Jika waktu bisa diputar ulang, ia akan melakukan segalanya berbeda, tapi waktu tidak pernah berputar mundur.
Ini adalah bagian paling menyayat dalam lagu ini karena berisi kesadaran yang datang terlambat.
[Outro]
Walau ‘ku terlambat
Kau tetap yang terhebat
Melihatmu
Mendengarmu
Kaulah yang terhebat
Outro ini menutup lagu dengan cara yang indah sekaligus menyedihkan.
Meski tidak bisa bersama, pria ini tetap mengagumi wanita itu dengan tulus dan tanpa syarat.
Pengulangan “kaulah yang terhebat” terasa seperti ucapan perpisahan yang tidak pernah sempat disampaikan secara langsung.
Konteks di Balik Lagu Yang Terlewatkan dari Sheila On 7
Lagu ini adalah karya Eross Candra, gitaris utama Sheila On 7, yang dirilis sebagai bagian dari album keenam band asal Yogyakarta itu, Menentukan Arah, pada 23 Oktober 2008.

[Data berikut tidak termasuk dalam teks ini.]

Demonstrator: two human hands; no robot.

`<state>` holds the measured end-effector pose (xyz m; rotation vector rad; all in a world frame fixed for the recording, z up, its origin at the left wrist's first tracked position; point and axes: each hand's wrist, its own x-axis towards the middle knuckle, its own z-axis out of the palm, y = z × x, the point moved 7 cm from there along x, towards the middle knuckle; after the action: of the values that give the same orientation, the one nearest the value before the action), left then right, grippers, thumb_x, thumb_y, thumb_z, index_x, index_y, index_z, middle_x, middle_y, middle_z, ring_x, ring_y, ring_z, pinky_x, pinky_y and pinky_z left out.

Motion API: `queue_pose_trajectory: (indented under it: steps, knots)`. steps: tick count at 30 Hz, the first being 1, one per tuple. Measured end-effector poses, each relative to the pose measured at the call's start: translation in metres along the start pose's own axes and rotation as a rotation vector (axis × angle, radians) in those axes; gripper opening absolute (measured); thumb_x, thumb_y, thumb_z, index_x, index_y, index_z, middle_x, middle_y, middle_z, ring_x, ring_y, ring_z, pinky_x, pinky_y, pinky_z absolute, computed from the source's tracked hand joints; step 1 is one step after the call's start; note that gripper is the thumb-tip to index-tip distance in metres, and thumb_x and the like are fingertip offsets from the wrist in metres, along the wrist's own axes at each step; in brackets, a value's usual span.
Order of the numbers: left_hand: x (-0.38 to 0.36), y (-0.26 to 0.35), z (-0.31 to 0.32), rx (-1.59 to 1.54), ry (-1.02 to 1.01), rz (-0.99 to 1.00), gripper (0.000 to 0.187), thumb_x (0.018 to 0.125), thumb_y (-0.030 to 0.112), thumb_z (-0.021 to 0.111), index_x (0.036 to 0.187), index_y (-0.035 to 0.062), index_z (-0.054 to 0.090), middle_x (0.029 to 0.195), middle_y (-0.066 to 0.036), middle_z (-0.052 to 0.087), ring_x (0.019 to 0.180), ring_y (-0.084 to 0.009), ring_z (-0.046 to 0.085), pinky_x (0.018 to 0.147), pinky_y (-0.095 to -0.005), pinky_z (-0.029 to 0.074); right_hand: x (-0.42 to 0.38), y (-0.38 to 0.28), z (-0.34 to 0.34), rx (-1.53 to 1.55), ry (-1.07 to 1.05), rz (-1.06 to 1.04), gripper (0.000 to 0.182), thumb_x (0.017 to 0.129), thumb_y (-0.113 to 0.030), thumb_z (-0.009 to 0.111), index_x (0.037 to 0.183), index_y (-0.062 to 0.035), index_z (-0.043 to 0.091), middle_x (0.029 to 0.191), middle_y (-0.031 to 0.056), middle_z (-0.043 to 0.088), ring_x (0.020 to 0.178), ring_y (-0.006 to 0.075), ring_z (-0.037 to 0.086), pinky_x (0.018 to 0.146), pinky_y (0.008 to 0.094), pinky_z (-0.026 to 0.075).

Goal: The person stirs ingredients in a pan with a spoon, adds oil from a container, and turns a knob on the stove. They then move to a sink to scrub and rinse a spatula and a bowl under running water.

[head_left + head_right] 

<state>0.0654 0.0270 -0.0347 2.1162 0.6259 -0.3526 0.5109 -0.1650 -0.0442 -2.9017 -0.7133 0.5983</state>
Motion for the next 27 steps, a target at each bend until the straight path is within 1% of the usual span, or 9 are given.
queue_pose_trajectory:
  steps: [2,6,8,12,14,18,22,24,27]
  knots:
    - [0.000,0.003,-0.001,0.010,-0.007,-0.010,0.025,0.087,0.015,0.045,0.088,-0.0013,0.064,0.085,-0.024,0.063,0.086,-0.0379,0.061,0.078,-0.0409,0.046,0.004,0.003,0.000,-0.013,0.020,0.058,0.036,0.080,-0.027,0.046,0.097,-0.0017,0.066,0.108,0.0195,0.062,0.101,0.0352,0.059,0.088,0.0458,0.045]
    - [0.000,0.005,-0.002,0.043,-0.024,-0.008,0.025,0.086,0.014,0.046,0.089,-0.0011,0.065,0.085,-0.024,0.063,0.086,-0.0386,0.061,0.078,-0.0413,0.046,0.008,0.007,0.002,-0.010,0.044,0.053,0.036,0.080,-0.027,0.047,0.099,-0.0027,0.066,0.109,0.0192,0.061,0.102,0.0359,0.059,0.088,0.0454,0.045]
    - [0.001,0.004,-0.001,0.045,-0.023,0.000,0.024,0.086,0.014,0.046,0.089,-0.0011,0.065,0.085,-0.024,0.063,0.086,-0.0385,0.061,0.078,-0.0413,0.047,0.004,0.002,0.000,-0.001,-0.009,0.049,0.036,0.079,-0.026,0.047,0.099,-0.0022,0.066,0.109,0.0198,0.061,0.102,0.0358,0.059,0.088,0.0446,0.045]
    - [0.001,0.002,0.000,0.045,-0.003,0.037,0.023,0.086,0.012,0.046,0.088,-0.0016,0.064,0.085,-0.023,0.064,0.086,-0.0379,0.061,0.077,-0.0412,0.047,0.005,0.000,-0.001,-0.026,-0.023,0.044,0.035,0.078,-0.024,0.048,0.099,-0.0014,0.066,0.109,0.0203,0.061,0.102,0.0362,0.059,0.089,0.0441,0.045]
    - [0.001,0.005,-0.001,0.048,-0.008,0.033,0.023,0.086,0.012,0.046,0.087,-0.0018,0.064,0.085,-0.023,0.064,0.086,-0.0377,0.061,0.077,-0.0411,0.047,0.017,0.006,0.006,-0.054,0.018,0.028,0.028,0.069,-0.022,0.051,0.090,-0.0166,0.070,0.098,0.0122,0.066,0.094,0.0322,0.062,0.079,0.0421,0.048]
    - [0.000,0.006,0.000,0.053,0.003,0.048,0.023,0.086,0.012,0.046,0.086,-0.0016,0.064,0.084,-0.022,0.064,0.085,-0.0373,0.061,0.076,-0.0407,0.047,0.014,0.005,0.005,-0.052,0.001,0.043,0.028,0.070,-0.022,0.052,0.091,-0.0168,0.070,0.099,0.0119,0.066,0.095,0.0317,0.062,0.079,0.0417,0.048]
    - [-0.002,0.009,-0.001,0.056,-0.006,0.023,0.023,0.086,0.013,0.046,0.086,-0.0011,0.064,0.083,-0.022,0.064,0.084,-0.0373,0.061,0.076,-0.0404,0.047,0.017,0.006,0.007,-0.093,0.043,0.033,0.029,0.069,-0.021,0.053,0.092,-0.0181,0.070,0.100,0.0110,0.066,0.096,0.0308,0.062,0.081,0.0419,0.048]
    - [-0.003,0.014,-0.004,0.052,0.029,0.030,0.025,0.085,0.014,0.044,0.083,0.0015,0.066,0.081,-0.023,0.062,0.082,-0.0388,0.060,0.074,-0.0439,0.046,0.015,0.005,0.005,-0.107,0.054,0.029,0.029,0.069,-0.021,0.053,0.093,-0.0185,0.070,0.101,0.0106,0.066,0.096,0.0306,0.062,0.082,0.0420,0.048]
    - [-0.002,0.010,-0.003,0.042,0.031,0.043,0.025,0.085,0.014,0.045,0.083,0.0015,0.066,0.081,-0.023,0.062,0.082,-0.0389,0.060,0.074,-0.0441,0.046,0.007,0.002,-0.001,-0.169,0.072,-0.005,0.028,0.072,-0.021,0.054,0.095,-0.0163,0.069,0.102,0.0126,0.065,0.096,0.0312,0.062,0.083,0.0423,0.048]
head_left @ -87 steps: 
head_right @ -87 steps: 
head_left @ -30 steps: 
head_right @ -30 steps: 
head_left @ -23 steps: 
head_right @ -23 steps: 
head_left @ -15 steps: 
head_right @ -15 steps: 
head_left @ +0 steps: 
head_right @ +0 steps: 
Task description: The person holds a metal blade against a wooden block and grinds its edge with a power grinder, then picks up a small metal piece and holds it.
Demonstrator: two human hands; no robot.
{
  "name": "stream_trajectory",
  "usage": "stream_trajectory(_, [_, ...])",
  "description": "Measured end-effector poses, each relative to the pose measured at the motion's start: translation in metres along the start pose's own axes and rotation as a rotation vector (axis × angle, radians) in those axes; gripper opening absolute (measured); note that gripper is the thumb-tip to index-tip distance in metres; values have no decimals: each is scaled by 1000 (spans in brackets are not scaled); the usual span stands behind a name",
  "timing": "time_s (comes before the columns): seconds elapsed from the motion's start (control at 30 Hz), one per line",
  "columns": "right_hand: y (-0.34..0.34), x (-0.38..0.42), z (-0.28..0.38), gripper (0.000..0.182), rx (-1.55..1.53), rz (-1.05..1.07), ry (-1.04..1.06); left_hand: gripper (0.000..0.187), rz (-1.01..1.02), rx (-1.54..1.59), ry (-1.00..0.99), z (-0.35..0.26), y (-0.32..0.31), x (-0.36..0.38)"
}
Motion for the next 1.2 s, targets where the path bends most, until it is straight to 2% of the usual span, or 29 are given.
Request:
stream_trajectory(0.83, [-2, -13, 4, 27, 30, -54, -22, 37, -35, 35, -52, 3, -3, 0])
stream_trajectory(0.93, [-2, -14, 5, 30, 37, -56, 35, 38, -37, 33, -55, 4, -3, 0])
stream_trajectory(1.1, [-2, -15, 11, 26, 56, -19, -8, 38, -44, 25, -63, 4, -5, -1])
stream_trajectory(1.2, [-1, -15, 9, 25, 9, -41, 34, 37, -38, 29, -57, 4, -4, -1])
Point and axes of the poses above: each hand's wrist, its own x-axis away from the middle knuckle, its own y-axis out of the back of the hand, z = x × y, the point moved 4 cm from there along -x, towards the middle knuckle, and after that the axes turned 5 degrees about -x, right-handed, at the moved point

Album Menentukan Arah sendiri hadir di tengah kabar yang mengkhawatirkan penggemar, yakni isu perpecahan di dalam tubuh band.
Kehadiran album ini menjadi jawaban langsung bahwa Sheila On 7 masih solid dan belum selesai berkarya.
Di sebuah konser pada Januari 2020 yang terekam oleh Sounds From the Corner, vokalis Duta sempat bercerita kepada penonton bahwa lagu ini terinspirasi dari pengalaman pribadi Eross Candra.
Eross tampaknya pernah mengalami sendiri perasaan kehilangan seseorang bukan karena nasib, tapi karena tidak cukup berjuang untuk mendapatkannya.
Lagu ini menjadi salah satu single dari album Menentukan Arah, bersama “Betapa” dan “Mudah Saja”, dan langsung mendapat respons hangat dari para Sheilagank.
Hingga kini lagu ini menjadi salah satu lagu wajib yang selalu dibawakan Sheila On 7 dalam setiap konser mereka.